WHAT TO WORK ON:
Give the data again exactly, from its opening line through the line in which "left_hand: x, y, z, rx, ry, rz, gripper" appears.

COLLECTED MATERIAL:
========================================================================

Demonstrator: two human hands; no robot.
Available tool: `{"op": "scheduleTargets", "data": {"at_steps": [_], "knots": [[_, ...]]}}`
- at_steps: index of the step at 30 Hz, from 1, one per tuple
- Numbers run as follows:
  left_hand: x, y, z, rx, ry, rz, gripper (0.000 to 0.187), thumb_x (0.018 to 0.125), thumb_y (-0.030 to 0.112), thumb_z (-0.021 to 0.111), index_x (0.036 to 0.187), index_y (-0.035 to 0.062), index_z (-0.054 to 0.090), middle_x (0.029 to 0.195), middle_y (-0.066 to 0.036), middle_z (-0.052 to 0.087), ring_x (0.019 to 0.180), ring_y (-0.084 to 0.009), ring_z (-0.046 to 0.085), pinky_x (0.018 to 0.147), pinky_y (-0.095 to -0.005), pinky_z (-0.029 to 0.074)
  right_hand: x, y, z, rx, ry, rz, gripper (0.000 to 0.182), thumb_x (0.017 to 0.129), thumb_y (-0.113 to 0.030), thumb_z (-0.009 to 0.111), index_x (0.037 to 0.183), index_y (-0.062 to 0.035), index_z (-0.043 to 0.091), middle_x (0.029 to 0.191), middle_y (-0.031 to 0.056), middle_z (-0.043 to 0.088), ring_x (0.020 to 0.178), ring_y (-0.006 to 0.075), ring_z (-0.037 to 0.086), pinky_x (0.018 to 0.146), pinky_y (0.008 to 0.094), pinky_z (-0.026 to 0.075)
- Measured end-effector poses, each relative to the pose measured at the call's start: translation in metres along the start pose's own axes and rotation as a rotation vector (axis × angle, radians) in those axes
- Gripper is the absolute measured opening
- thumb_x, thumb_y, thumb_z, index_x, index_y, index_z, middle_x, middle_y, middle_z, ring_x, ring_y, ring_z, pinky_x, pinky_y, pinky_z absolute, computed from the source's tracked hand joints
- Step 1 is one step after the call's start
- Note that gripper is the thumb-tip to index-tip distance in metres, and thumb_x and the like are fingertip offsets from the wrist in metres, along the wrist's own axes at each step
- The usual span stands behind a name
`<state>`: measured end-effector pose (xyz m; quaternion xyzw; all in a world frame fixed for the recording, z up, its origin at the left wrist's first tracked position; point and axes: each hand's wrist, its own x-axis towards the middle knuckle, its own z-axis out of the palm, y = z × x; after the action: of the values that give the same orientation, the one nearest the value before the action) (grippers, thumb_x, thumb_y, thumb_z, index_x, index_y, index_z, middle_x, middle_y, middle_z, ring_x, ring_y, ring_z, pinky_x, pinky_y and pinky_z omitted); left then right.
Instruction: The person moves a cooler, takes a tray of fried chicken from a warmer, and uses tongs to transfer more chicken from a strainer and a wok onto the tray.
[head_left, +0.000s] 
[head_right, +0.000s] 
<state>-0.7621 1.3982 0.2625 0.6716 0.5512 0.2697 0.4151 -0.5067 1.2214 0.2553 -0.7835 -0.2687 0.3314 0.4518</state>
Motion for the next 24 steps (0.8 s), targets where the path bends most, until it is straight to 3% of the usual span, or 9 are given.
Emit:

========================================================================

EXERCISE SOLUTION:
Demonstrator: two human hands; no robot.
Available tool: `{"op": "scheduleTargets", "data": {"at_steps": [_], "knots": [[_, ...]]}}`
- at_steps: index of the step at 30 Hz, from 1, one per tuple
- Numbers run as follows:
  left_hand: x, y, z, rx, ry, rz, gripper (0.000 to 0.187), thumb_x (0.018 to 0.125), thumb_y (-0.030 to 0.112), thumb_z (-0.021 to 0.111), index_x (0.036 to 0.187), index_y (-0.035 to 0.062), index_z (-0.054 to 0.090), middle_x (0.029 to 0.195), middle_y (-0.066 to 0.036), middle_z (-0.052 to 0.087), ring_x (0.019 to 0.180), ring_y (-0.084 to 0.009), ring_z (-0.046 to 0.085), pinky_x (0.018 to 0.147), pinky_y (-0.095 to -0.005), pinky_z (-0.029 to 0.074)

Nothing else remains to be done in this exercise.